For me personally this mostly means a return to coding. I spent most of the Glassboard 2.0 development time outside of Xcode, working on mockups and graphics. I wrote a little code just before the launch, but now I’m coding full time.

Which feels great. I love coding. (But I also loved doing the graphics. I think I love being able to switch between the two.)

In fact, the whole thing feels great. Every startup is a risk — and this one is riskier than many, since privacy is a fundamental part of the app and the outside world can’t see in, not in the way you can with Twitter and Instagram and similar apps. (And it’s not like an RSS reader where there’s a never-ending supply of content. Other people have to use the app to make it useful.)

But it looks like it’s working despite the risk — the app is doing very well.

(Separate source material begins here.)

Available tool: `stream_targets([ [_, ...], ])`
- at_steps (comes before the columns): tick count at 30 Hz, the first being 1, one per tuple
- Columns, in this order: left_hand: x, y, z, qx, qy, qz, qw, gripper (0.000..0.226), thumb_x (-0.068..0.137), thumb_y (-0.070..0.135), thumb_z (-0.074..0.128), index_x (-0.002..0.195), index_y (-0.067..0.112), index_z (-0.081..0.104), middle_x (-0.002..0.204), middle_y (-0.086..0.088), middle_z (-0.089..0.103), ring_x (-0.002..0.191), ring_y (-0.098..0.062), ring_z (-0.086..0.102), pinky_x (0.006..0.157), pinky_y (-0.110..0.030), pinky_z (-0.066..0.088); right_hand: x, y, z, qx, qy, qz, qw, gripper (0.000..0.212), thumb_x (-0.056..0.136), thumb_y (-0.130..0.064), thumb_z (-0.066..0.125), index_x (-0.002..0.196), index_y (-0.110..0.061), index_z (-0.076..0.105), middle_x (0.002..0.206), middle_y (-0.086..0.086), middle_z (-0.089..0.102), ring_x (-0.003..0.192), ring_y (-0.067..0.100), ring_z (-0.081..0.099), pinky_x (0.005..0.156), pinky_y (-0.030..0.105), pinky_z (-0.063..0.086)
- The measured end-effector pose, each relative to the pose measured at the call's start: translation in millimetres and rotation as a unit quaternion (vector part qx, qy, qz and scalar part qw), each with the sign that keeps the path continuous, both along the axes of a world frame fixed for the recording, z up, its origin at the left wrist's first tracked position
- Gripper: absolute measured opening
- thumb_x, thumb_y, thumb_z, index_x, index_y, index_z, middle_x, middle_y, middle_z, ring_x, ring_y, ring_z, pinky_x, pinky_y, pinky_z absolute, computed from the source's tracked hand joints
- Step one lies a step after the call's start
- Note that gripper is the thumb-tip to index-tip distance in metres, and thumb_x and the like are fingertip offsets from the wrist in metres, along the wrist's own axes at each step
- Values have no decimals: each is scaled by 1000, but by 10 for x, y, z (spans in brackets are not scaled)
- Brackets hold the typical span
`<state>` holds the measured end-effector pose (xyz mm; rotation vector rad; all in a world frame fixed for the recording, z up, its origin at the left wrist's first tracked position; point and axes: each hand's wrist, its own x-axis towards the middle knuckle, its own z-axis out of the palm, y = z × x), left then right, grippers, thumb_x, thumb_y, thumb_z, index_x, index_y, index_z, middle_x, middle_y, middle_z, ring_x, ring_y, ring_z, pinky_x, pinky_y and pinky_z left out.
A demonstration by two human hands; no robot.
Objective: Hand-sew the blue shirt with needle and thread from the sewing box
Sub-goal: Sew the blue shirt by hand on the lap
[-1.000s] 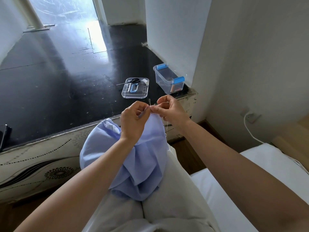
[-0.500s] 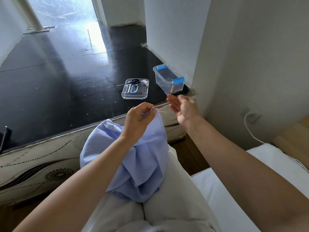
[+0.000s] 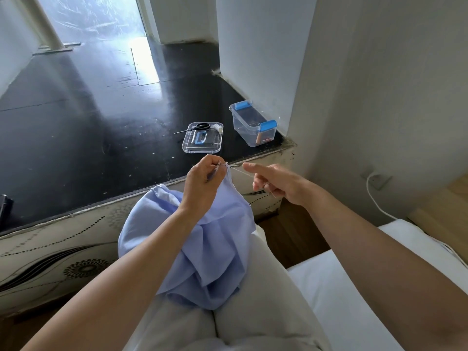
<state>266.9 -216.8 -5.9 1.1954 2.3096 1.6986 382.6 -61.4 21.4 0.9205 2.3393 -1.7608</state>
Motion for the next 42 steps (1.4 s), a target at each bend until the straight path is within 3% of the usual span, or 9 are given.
stream_targets([
  [4,1,-31,-3,-1,-7,12,1000,7,95,7,58,93,13,60,78,12,61,70,4,57,65,-9,46,57,87,-61,-117,92,-40,988,51,89,-48,63,50,-22,41,55,-2,42,47,10,26,45,19,26],
  [9,-7,-34,-8,-3,-6,21,1000,5,95,8,58,94,8,63,78,12,61,69,6,57,65,-10,46,32,133,-88,-136,197,-402,884,38,85,-9,71,64,-19,42,59,-3,41,47,6,32,41,15,32],
  [16,14,-21,23,2,-4,28,1000,7,95,8,58,98,4,63,78,15,60,71,10,59,65,-5,45,20,216,-153,-31,199,-481,854,31,88,-3,64,69,-18,44,67,-3,48,58,7,43,50,12,36],
  [21,-1,-23,22,1,3,38,999,15,95,10,58,102,-2,65,80,16,58,75,13,58,65,-3,44,75,264,-262,-19,154,-513,844,17,90,-6,63,103,-11,53,91,0,54,71,6,49,53,13,36],
  [26,11,-8,33,3,-1,34,999,13,95,9,59,100,-1,65,80,10,61,73,12,59,64,-3,43,60,170,-296,21,126,-370,920,38,91,-22,67,124,-15,51,112,3,56,84,9,52,59,16,38],
  [29,29,4,36,-1,-5,29,1000,10,94,8,60,99,1,65,81,4,63,70,10,59,63,-4,43,28,78,-199,-16,175,-175,969,33,94,-30,61,123,-15,59,77,-5,61,52,1,41,47,15,34],
  [32,39,6,36,0,-11,20,1000,5,94,7,60,95,5,64,77,5,64,65,3,59,60,-6,42,-28,2,-130,-58,188,-31,980,29,93,-34,62,118,-20,67,56,-2,48,46,9,32,43,19,31],
  [36,37,2,20,-12,11,19,1000,14,95,13,60,100,2,66,84,-1,65,69,-8,61,62,-5,45,-123,-94,-122,-58,173,36,983,28,93,-30,64,115,-14,69,62,3,52,48,12,35,44,19,34],
  [42,26,-4,22,-15,4,10,1000,16,94,14,61,103,2,66,85,-2,66,70,-9,62,63,-6,45,-144,-131,-113,-49,171,18,984,22,92,-27,64,106,-10,68,65,3,55,48,10,38,44,18,36],
])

The basic interaction — posting statuses, comments, pictures, videos, locations, files — has been proven to work on Twitter and Facebook and similar places, and I believe it’s the future of working together. (It sure beats email!) I can’t say for sure that Glassboard itself will be the app that everybody uses, but we’re on the right road.

And I’m excited.

Correcting the Dots

One of the cool things about Objective-C is all the common conventions. My code should look like your code.

But there seems to be one area where we’ve decided that anarchy is okay.

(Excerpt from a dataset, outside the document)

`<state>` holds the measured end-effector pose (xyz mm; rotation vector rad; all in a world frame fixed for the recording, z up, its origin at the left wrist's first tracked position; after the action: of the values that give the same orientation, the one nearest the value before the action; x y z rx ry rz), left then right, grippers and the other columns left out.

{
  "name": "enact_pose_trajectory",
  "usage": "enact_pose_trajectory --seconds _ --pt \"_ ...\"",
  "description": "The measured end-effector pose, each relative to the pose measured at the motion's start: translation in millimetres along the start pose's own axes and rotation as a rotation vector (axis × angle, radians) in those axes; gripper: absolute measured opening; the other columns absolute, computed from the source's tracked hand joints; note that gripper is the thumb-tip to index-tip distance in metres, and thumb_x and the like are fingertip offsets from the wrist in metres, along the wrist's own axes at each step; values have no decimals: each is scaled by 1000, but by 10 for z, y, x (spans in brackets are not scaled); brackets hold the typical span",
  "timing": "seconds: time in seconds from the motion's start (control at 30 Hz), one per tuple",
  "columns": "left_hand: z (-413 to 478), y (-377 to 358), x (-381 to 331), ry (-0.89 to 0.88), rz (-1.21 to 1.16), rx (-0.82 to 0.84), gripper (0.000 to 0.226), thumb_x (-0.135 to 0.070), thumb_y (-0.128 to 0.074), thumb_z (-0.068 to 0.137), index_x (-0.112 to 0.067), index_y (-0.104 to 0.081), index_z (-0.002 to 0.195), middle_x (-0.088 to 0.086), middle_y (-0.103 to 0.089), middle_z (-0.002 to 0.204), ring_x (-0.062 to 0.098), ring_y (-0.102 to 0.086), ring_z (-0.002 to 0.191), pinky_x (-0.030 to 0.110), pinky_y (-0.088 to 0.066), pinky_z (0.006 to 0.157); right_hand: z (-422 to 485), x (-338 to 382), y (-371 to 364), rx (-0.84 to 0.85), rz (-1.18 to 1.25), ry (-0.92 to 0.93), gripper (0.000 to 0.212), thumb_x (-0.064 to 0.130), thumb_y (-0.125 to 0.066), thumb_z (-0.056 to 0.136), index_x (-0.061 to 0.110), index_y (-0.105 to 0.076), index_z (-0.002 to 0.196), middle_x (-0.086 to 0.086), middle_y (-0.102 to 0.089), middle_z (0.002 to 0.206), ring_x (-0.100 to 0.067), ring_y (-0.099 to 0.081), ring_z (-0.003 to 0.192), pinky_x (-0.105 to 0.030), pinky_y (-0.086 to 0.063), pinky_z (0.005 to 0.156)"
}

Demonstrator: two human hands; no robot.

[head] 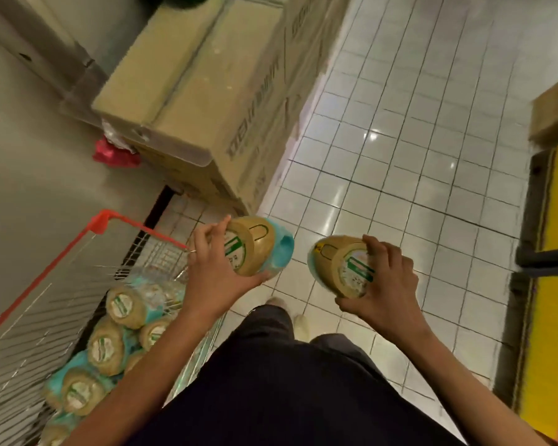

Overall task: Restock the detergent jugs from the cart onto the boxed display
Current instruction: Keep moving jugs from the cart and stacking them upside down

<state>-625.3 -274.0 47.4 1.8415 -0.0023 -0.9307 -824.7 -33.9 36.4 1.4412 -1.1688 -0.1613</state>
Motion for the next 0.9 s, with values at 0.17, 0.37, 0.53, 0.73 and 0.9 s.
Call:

I’m a wild fan of chaos and things-on-fire — everywhere except for code. So here are my two pleas:

  1. Use dot notation for properties.

  2. Do not use dot notation for non-properties.

Yes, I know it doesn’t matter to the compiled code, but I like having the conceptual difference, and the syntax reinforces that difference.

And while you might not like dot notation — or you might love it and want to use it for things like count that are not properties — I ask you to remember that cool thing about Cocoa where we care about readability and common conventions.

Searching

In case the appeal to principle didn’t do the trick for you, here’s a practical case.

Say I’m searching a .m file to find out where a UIImageView gets its image set. Knowing that image is a property, I search on .image = to find out where it gets set.

If I find nothing I start to freak out because it doesn’t make any sense. I check the xib file to re-confirm that there’s no image specified there. I make sure the image view isn’t a public property — it isn’t referenced somewhere else. I even search the project for valueForKey:@"imageView" to see if some other class has cheated to get a reference to the image view. But no.

I know that image view displays an image, and I know the image is set somewhere in that file — and I can’t figure out where.

And then, after wasting time and brain cells, I remember to search on setImage:. There it is.

The above has happened to me. So has the problem of searching for count] in order to find when an array was counted — and not finding it, and getting frustrated, until I remember to search for .count.

What’s the obvious thing to do, the easiest way to agree? Just do what the headers say. If it’s a property, treat it as such. If it’s not, don’t.

And when in doubt, look it up. (If you’re not willing to take a little extra time to do things correctly, then you should probably find another career.)

On Buying Direct or Via Mac App Store

Wolf:

Apple now only accepts sandboxed Mac apps, clarifying the situation: customers should buy Mac apps directly unless there’s a good reason not to.

Wolf argues that sandboxing tips the scales in favor of buying direct.

I have to admit that I remain worried about sandboxing. I find myself discarding good ideas for apps just because of sandboxing rules. That can’t be a good thing for the platform.

And so I take a wait-and-see approach — don’t start any new Mac apps. Which also can’t be good.